Si les espaces et locaux associatifs, ont été, malgré les faibles moyens, les lieux les plus disponibles pour accueillir ces activités culturelles et artistiques (cours d’arabe, de français, iftar ramadan, expo, débats, concerts …), d’autres espaces institutionnels, plus appropriés et mieux équipés, ont joué un rôle important notamment à Paris tels l’Institut des Cultures d’islam (ICI), l’IMA (institut du Monde Arabe) ou encore la Fondation de la Maison de Tunisie (FMT). De même il faut signaler que ces dernières années il y a eu la transformation des locaux appartenant à l’Etat Tunisien (anciennement utilisés par le RCD) en des structures d’accueil et d’animation ouvertes aux associations et aux Tunisien(ne)s et devenues « Maison du Tunisien » (Dar Ettounsi) et dans lesquels se sont déroulées un certain nombre d’activités associatives et ou en liens avec les consulats. Elles sont sous la tutelle d’un organisme officiel l’OTE (office des Tunisiens à l’étranger)[2]. Ces espaces et tout particulièrement les espaces associatifs (comme ceux de la FTCR, de l’ATF … à Paris - mais c’est également le cas partout en France - où les associations disposent de locaux) et/ou para-associatifs (à l’exemple de celui de la rue de Trétaigne ou encore le CICP à Paris) sont incontestablement des lieux-ressources et des lieux-mémoires non seulement pour l’immigration tunisienne mais, et cela en a toujours été ainsi concernant les locaux associatifs, pour toute les immigrations. Les historiens qui travaillent sur l’immigration en savent quelque chose lesquels n’ont d’ailleurs pas fini, pour leurs travaux de recherche, de puiser dans ces lieux[3].

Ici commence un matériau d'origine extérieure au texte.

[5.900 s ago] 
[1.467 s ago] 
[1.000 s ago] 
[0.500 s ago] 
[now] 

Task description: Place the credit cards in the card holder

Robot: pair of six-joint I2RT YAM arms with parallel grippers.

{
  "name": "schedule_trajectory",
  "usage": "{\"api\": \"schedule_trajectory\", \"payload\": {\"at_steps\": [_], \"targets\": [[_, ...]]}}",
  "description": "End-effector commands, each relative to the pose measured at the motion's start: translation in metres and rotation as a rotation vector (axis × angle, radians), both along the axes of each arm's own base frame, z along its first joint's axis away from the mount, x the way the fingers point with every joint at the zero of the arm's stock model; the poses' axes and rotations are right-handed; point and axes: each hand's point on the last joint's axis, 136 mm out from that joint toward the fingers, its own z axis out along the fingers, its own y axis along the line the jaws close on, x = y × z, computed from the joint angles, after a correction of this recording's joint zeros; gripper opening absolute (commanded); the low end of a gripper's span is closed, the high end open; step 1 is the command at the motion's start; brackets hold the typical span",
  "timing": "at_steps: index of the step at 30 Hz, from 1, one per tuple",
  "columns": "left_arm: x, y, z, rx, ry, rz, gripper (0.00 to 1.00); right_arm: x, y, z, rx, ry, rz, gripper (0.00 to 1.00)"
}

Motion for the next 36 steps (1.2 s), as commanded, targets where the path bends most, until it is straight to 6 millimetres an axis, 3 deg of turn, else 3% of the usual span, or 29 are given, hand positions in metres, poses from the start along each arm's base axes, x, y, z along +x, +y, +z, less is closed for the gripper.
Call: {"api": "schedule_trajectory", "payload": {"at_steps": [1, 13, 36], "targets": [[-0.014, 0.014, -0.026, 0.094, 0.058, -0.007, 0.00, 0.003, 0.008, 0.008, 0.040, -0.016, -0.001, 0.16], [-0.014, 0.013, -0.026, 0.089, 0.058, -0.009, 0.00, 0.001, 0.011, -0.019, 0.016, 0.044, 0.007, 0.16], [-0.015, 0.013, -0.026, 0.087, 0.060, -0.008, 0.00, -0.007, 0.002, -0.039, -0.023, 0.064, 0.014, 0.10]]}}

[1] Que de noms ont en effet accompagné les mobilisations immigrées dans les années 1970 et 1980 tels les regrettés Hédi Guella, Mouldi Zalila, Mohamed SghaIr Ouled Ahmed, mais également les chanteurs Chaker Limam, Ahmed Ben Dhiab, Mohamed Bhar, Amel Mathlouthi, Nayssatou, l’écrivain Tahar Békri, les poètes Kamel Bouajila, Kamel Ghali, le groupe « le théâtre arabe dans l’immigration », les nombreux cinéastes Nacer Ktari, Mahmoud Jemni, Taïb Louhichi …
[2] Il est évident que ces structures « Dar Etounssi » étant des organismes sous tutelle de l’Etat tunisien par le biais de l’OTE organisent des activités régulières. C’est la raison pour laquelle ces activités ne sont pas systématiquement mentionnées dans ce texte qui s’attache avant tout à rapporter les initiatives des associations autonomes. D’autant que ces dernières avaient demandé après la révolution et notamment lors des « Assises de l’immigration » en mai 2011 à ce que ces locaux (utilisés avant 2011 par les officines du RCD) soient transformés en Maison des associations et que soit ouvert une discussion sur leur gestion. C’est sous la houlette de H Jaziri secrétaire d’Etat aux tunisiens à l’étranger sous la Troïka que ces espaces Dar Etounssi se sont généralisés. Il en existe 5 en France (Aubervilliers, Lyon, Grenoble, Marseille et Nice).
[3] Il en a été ainsi par exemple du 115 Bd St-Michel à Paris pour l’AEMNA puis pour l’UGET et les autres organisations d’étudiants maghrébins ; du 35, rue Stephenson à la Goutte d’Or pour le MTA (Mouvement des travailleurs arabes) ; du 46, rue de Montreuil à Paris 11è pour la MTI (Maison des travailleurs immigrés), le CAIF (conseil des associations d’immigrés en France), puis le MIB (Mouvement de l’immigration et des Banlieues) ; de la rue Serpente pour les associations marocaines (AMF) ; de la salle Saint-Bruno à la Goutte d’or à Paris, du Relais Ménilmontant, du CICP …. Et d’autres encore le souvent situés dans les quartiers populaires du nord-est parisien (Belleville, Ménilmontant, Charonne, Barbès…) lesquels se trouvent être des lieux chargés d’une histoire qui remonte à la Commune de Paris en 1871 et même avant autant des Révolutions de 1789, 1830, 1848 (cf. « L’immigration de A à Z »).